Он не сердился, не бранил ее, но терпеть не мог частых сборищ, душой которых она была, — особенно с тех пор, как ему стало казаться, что Франка уж слишком любезничает с Алексеем Микулой, самым красивым и смелым мужиком в деревне. Алексей, хотя уже несколько лет был женат и с женой жил дружно, любил еще поволочиться за девушками и молодыми женщинами — не всерьез, а шутя, просто для того, чтобы показать, какой он хват! С Франкой он, впрочем, и не думал заигрывать, — напротив, часто подтрунивал над ней, говоря ей прямо в глаза, что она уже стара и что перед ним ей нечего хвастаться знанием света, потому что он знает побольше, чем она. Но Франке Алексей казался единственным в деревне человеком, у которого было что-то общее с ее городскими друзьями и знакомыми. Кроме того, по своей привычке выбалтывать все, что только придет в голову, она без всякого стеснения, громогласно при всех восхищалась его гордой осанкой и синими глазами. Как-то раз, когда Алексей ее поддразнивал, она швырнула ему в лицо горсть сушеных вишен, в другой раз на вечернице вскочила с места, уселась рядышком с Алексеем и, сверкая белыми зубами, потряхивая черными кудрями, которые волнами выбивались из-под головного платка, близко заглянула ему в лицо.
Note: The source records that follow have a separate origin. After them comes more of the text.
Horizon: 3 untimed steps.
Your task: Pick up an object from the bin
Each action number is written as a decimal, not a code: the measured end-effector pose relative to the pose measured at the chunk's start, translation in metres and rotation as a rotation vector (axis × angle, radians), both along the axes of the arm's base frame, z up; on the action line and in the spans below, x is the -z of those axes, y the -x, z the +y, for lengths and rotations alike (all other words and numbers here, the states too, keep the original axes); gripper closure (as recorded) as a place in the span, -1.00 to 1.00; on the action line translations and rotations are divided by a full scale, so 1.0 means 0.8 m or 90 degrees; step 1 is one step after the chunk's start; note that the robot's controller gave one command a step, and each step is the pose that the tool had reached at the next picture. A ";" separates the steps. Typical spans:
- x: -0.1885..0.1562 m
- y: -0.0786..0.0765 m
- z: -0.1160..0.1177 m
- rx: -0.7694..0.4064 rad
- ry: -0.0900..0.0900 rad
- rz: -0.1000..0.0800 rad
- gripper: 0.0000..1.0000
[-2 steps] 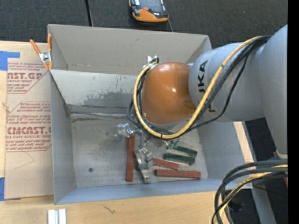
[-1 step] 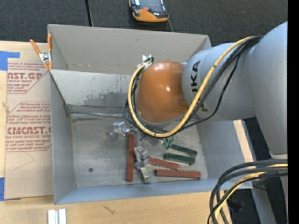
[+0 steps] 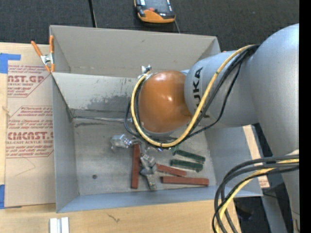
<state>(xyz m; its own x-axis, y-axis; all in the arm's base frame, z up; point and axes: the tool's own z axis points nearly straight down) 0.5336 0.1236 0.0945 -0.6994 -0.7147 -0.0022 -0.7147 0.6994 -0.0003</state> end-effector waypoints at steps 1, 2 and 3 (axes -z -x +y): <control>0.030 -0.014 0.002 -0.124 -0.001 0.001 1.00; 0.030 -0.014 0.002 -0.124 -0.001 0.001 1.00; 0.026 -0.012 0.002 -0.124 -0.001 0.003 1.00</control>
Offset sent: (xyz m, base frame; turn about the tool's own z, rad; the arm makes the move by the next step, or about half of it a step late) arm 0.0000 0.0000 0.0000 0.0000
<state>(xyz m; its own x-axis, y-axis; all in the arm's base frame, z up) 0.5436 0.1255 0.0740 -0.5478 -0.8366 -0.0002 -0.8366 0.5478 0.0037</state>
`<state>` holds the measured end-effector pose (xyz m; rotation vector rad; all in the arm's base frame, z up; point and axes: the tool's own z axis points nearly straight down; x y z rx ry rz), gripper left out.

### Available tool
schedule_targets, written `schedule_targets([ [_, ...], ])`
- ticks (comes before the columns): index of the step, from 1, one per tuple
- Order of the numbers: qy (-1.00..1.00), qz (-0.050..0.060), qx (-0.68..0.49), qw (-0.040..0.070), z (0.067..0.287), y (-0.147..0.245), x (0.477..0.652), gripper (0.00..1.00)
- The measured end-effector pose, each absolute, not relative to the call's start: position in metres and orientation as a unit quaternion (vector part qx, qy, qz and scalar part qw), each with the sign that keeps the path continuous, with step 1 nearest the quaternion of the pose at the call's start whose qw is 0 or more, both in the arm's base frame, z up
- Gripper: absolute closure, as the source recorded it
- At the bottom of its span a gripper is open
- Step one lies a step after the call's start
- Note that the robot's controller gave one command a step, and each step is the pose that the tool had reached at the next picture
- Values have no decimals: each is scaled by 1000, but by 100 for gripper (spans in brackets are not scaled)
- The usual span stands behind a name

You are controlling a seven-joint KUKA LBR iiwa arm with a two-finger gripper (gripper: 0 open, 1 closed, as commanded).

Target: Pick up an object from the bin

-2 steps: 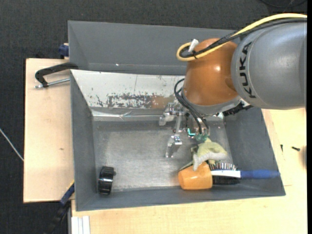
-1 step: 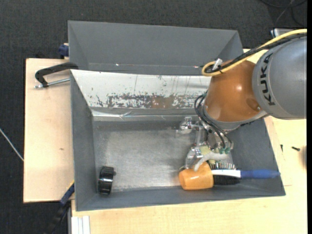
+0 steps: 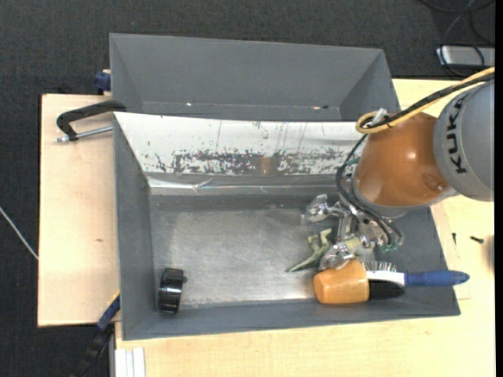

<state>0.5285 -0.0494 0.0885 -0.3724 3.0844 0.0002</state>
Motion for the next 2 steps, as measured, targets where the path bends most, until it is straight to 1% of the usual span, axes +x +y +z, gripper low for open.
schedule_targets([
  [1,993,1,-122,4,85,-49,521,100],
  [2,989,-1,-148,8,229,-41,537,100],
])
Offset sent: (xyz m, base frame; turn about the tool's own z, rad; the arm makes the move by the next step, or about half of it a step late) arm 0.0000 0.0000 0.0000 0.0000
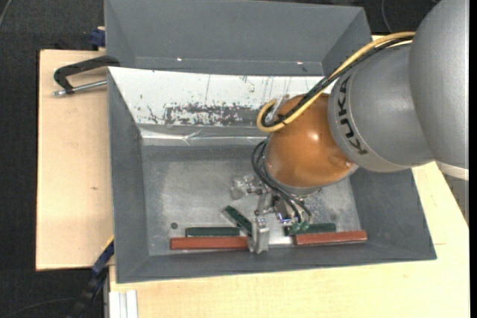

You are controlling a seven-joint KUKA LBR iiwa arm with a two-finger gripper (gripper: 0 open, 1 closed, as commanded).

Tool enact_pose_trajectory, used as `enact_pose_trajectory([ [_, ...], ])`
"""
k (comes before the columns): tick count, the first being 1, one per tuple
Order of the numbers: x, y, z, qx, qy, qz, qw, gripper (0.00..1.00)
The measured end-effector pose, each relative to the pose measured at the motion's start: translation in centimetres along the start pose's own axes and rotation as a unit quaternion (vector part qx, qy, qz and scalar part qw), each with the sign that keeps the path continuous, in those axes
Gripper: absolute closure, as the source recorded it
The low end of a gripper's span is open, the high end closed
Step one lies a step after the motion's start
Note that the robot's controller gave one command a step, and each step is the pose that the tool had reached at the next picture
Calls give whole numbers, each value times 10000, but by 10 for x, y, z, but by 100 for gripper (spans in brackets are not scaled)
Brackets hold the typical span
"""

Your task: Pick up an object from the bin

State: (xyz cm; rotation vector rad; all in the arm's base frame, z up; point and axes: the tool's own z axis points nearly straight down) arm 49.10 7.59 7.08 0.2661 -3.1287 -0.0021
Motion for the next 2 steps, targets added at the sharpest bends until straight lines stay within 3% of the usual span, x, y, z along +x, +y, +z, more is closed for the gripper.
enact_pose_trajectory([
  [1, -2, -1, -1, 2, -17, 10, 10000, 100],
  [2, -35, -4, -13, 6, -47, -1107, 9938, 100],
])
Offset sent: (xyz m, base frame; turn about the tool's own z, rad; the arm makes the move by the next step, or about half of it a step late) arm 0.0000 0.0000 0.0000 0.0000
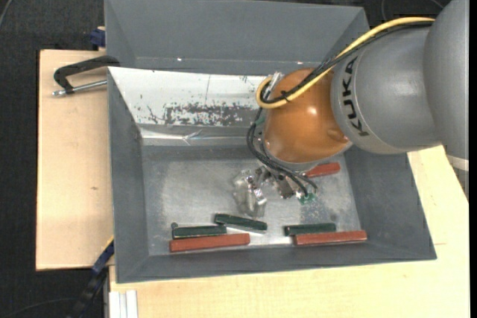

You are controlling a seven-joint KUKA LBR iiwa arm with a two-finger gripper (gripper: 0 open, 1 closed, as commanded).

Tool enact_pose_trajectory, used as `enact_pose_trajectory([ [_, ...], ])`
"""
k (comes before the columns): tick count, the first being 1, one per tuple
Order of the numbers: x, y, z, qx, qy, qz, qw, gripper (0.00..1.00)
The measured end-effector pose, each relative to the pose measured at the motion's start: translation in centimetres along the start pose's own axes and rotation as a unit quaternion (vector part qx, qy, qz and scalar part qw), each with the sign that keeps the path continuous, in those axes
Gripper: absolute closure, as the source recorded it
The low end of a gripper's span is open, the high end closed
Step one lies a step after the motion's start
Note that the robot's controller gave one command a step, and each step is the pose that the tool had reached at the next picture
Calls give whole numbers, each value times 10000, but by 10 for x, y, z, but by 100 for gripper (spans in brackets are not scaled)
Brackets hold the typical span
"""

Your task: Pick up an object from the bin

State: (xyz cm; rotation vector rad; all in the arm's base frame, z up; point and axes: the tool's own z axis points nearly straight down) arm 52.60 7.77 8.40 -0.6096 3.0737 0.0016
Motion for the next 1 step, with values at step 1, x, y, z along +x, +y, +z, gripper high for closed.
enact_pose_trajectory([
  [1, 1, 0, 1, -5, 12, 4, 10000, 0],
])
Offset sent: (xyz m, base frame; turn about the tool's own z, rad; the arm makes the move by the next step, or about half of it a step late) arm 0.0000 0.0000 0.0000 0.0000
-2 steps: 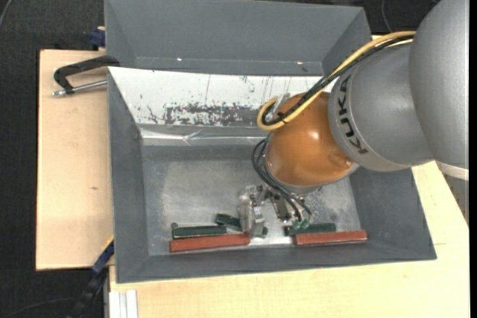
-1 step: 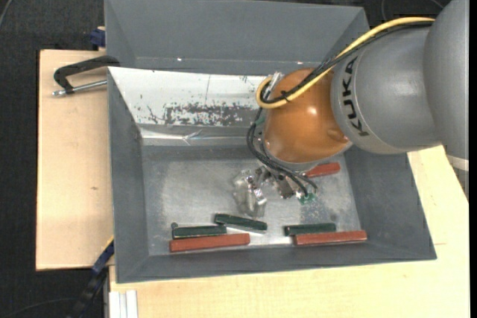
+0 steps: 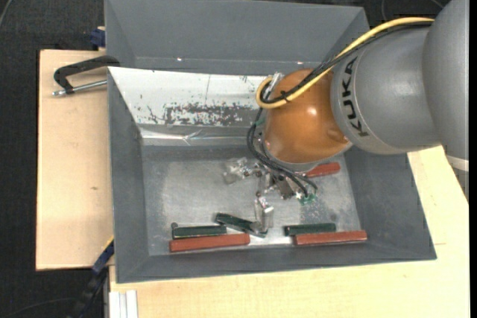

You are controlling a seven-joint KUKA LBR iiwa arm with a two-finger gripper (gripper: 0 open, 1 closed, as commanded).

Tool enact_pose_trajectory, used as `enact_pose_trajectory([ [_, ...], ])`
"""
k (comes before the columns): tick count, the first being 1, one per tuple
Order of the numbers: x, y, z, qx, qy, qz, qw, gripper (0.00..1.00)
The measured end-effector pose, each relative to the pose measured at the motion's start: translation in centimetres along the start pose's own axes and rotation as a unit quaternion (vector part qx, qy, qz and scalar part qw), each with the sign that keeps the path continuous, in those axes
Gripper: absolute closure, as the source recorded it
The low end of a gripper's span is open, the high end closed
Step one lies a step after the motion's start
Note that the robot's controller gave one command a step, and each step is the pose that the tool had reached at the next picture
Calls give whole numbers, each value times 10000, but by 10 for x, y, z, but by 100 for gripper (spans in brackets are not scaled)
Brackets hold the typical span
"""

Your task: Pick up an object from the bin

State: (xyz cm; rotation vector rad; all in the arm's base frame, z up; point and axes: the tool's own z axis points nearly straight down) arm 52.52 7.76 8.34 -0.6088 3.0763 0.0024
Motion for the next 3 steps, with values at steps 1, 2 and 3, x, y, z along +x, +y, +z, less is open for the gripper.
enact_pose_trajectory([
  [1, 13, 24, 13, -3, 37, 1462, 9893, 0],
  [2, 12, 23, 13, -1, 24, 1463, 9892, 100],
  [3, 26, 8, -124, 8, -35, 1769, 9842, 100],
])
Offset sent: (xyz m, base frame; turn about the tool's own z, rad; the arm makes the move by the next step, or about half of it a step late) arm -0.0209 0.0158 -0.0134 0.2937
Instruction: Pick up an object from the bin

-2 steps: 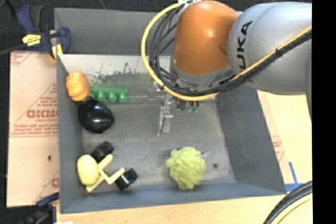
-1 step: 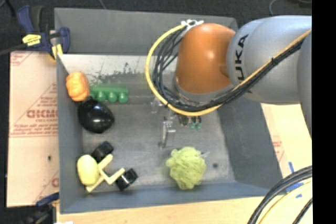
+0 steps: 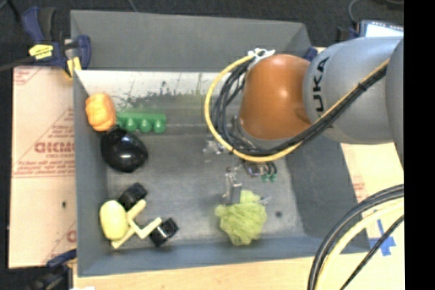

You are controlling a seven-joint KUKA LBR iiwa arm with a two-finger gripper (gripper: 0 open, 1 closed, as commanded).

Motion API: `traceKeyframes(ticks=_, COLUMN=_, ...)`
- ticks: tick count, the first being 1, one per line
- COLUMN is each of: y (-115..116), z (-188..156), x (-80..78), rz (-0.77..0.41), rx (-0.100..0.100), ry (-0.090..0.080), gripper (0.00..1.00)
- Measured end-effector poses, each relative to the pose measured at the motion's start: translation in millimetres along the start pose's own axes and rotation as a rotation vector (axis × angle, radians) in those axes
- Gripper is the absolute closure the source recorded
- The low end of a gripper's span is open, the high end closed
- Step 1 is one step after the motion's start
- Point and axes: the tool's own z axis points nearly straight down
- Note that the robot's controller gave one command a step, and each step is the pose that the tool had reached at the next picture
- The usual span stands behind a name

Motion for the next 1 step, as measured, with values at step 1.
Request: traceKeyframes(ticks=1, y=-22.6, z=27.8, x=20.6, rz=-0.094, rx=0.002, ry=0.001, gripper=0.0)
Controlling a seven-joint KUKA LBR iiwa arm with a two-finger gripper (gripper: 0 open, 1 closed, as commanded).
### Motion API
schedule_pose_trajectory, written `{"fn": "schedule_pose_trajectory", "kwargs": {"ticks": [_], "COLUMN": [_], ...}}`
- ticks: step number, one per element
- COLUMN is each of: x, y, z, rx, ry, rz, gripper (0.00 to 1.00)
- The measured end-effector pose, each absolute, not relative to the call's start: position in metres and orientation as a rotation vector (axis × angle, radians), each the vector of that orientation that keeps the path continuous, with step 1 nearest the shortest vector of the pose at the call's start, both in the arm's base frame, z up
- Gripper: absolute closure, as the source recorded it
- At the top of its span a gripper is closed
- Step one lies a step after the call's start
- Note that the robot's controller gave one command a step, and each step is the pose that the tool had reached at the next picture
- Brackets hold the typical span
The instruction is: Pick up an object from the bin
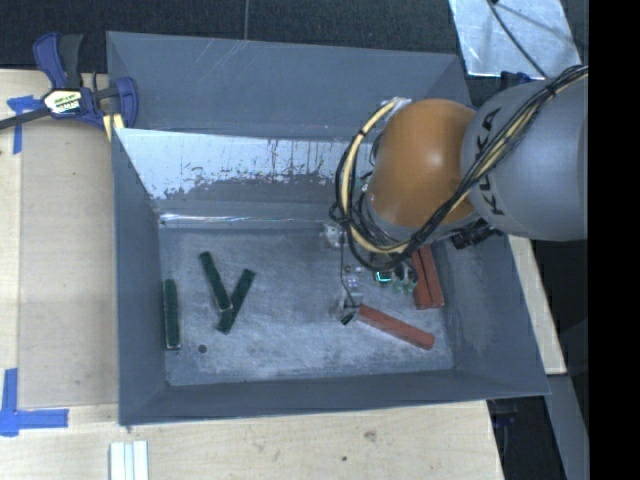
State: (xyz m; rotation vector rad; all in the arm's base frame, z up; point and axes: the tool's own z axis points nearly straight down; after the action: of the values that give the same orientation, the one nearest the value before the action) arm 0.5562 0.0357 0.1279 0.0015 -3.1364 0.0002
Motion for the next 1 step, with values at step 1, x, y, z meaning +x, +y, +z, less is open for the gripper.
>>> {"fn": "schedule_pose_trajectory", "kwargs": {"ticks": [1], "x": [0.5146], "y": [-0.0634], "z": [0.0674], "rx": [0.126], "ry": [-3.136], "rz": [0.005], "gripper": [0.0]}}
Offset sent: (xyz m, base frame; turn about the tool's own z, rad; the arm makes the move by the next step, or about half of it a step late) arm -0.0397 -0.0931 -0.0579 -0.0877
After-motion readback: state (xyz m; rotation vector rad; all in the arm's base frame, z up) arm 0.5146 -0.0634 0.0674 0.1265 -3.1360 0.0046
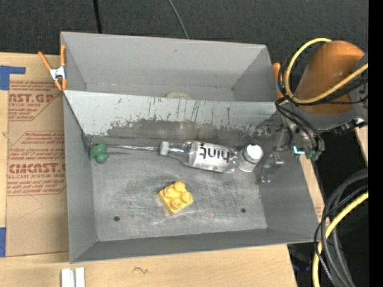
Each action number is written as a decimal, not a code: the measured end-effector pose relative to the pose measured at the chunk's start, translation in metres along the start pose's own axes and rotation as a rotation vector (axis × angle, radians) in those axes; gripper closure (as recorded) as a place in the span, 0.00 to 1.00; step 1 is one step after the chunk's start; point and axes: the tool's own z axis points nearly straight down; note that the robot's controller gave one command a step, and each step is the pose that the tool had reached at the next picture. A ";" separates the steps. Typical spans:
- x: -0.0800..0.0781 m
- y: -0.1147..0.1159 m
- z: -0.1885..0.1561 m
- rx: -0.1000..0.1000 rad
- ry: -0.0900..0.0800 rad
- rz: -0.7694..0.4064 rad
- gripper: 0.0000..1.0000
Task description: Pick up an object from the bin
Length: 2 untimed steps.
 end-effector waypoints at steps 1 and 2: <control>-0.002 0.000 -0.005 0.001 -0.008 -0.001 0.00; 0.017 0.009 0.045 0.003 -0.013 -0.002 0.00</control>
Offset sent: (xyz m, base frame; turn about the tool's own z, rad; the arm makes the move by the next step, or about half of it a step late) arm -0.0437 0.0199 -0.1092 -0.0037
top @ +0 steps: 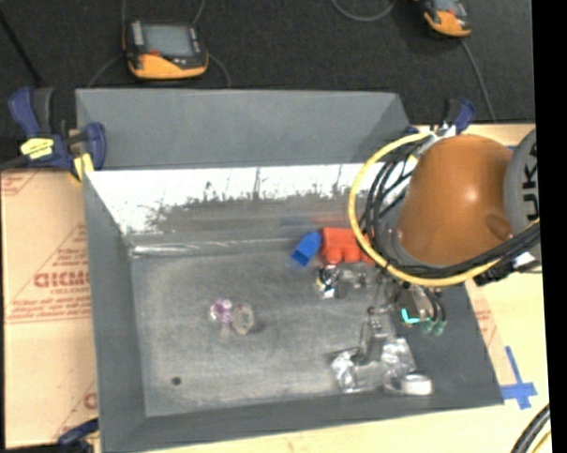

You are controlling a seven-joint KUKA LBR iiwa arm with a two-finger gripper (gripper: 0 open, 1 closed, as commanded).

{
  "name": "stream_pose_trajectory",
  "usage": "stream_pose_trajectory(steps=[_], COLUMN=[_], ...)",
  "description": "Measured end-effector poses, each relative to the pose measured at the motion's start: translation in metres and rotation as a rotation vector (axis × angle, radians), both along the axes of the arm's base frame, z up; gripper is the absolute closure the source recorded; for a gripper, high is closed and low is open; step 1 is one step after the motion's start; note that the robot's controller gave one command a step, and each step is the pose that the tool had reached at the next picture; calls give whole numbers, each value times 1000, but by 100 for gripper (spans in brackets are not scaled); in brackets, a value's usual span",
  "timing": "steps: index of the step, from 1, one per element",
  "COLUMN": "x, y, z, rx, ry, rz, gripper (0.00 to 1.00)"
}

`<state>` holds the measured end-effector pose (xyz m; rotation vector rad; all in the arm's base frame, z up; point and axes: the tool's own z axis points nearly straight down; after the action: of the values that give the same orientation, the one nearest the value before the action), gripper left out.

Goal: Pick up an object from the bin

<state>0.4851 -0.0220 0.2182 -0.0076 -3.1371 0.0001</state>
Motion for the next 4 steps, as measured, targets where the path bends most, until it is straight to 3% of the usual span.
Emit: stream_pose_trajectory(steps=[1,2,3,4], x=[9,-4,-6,70], y=[-47,-55,-57,-74], z=[-102,-142,-142,-142], rx=[0,0,-1,9], ry=[-2,-16,-5,-5], rz=[199,294,296,341], gripper=[0,0,100,100])
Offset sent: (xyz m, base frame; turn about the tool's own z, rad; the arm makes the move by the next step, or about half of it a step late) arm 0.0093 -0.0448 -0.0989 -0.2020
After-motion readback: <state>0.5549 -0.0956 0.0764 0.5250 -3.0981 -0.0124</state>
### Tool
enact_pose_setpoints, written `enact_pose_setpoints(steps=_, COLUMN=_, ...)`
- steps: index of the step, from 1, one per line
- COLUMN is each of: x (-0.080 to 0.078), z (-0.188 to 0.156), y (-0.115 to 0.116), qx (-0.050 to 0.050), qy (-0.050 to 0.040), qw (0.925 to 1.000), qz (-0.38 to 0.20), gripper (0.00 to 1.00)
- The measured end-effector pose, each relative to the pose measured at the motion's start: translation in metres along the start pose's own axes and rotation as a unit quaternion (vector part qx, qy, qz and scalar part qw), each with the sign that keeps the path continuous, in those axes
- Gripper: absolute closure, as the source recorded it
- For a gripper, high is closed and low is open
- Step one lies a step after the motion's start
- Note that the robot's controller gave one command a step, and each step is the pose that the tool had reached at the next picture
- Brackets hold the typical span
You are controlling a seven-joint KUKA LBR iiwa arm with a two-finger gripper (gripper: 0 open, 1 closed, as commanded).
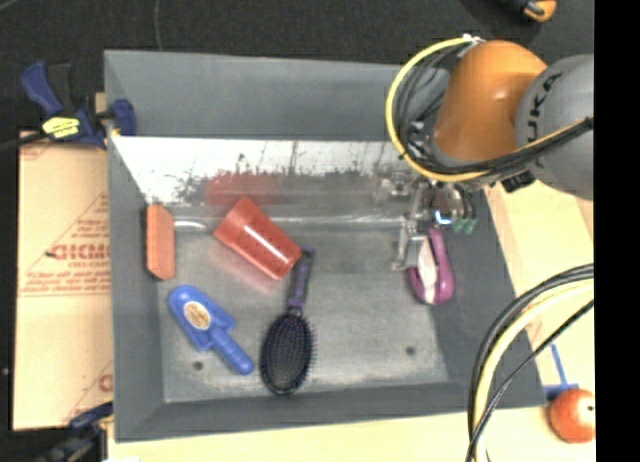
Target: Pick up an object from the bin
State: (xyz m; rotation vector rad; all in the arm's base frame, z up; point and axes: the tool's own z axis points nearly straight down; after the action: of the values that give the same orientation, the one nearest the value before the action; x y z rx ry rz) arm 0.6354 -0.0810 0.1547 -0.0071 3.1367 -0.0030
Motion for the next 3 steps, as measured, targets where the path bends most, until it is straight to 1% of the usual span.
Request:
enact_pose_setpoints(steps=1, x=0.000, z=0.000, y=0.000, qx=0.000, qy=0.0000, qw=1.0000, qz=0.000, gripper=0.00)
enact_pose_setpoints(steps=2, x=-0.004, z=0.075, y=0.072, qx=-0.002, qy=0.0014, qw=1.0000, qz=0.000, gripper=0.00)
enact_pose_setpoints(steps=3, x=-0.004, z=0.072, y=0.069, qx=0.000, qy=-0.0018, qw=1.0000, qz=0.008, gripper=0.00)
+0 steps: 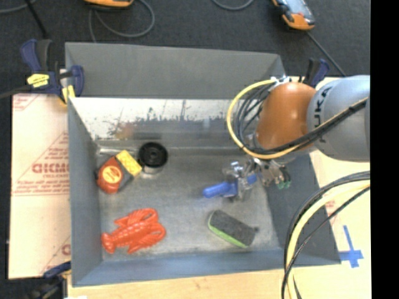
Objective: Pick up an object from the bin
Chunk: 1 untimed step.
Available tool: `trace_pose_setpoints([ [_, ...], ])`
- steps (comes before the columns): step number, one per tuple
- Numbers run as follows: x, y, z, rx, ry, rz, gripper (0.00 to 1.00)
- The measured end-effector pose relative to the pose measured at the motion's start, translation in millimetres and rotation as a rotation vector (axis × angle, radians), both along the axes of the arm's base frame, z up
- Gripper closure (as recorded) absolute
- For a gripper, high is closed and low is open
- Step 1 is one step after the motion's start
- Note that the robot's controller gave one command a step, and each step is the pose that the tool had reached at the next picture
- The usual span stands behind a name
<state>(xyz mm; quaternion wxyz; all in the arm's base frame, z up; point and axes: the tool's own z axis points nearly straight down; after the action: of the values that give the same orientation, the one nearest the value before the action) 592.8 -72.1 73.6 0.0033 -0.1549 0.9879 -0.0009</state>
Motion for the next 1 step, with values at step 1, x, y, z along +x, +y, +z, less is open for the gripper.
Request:
trace_pose_setpoints([
  [1, 0.0, -0.2, 0.0, -0.001, 0.000, 0.001, 1.00],
])
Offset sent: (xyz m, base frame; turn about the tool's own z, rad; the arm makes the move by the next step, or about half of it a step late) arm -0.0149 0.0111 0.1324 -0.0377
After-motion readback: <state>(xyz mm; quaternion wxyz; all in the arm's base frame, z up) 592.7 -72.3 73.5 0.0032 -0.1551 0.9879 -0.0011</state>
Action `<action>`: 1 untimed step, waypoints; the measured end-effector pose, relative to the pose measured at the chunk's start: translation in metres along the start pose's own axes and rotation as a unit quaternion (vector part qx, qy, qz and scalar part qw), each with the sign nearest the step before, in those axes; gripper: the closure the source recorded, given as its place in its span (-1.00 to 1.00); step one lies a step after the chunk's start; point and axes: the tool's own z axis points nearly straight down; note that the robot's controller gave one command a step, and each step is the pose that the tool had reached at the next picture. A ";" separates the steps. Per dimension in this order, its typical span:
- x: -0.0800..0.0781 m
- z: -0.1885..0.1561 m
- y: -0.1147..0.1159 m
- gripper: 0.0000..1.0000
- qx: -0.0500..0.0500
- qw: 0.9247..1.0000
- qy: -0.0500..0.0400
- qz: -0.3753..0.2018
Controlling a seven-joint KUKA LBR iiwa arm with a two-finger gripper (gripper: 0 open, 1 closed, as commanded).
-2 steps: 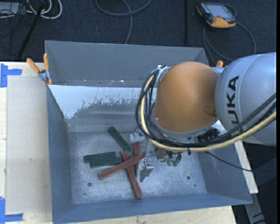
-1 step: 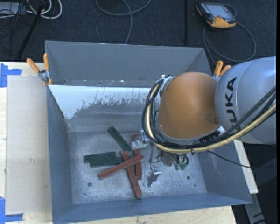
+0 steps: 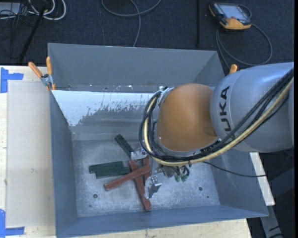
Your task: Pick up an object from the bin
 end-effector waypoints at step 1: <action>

В этот вечер Павел, выходя из хаты Козлюков, так крепко схватил Франку за руку, что она даже охнула от боли и крикнула: «Пусти!» Но он только еще крепче стиснул ее пальцы и, не обращая внимания на ее жалобы и попытки вырваться, потащил домой. Войдя в хату, он запер дверь, зажег лампочку, и тогда только, повернувшись к жене, сжал обе ее руки так же крепко, как давеча, и спросил:
— Ты клятву давала?
Франка никак не думала, что глаза у Павла могут пылать таким огнем, а его тихий голос звучать так грозно. И, забыв о боли в руке, она смотрела на него молча и пристально.
— Давала? — повторил он.
— Ну и что? — попробовала она огрызнуться с обычной дерзкой беспечностью.
— Нет, ты отвечай: клялась или нет? Ну, говори!
Две синие жилы вздулись на его всегда гладком лбу, глаза потемнели, и что-то мрачное тлело в их глубине. Но Франка не испугалась, а почувствовала вдруг, что в ней оживает влечение к нему, уже порядком поостывшее за последнее время. В этом новом, неожиданном облике Павел нравился, ужасно нравился ей! Что-то необычное, увлекательно-интересное почуяла она в нем: силу, которая ее покоряла, страсть, которая возбуждала ее так, словно вместо крови кипяток растекался по ее жилам. И со стоном любовного томления, с теснившимися на губах бессвязными словами нежности она бросилась к Павлу на шею, прильнула губами к его губам. А он, как тогда, в роще у могильного креста, схватил ее в объятия и припал к ней, как пьяница к чарке. Прошла долгая минута, раньше чем он заговорил:
— А греха у тебя на уме не было? Алексея не полюбила, а?
— Ну его к бесу, мужика этого! Нужен он мне, как прошлогодний снег! Ты один мне люб, Павелко, ты мой милый, родименький, золотой, брильянтовый!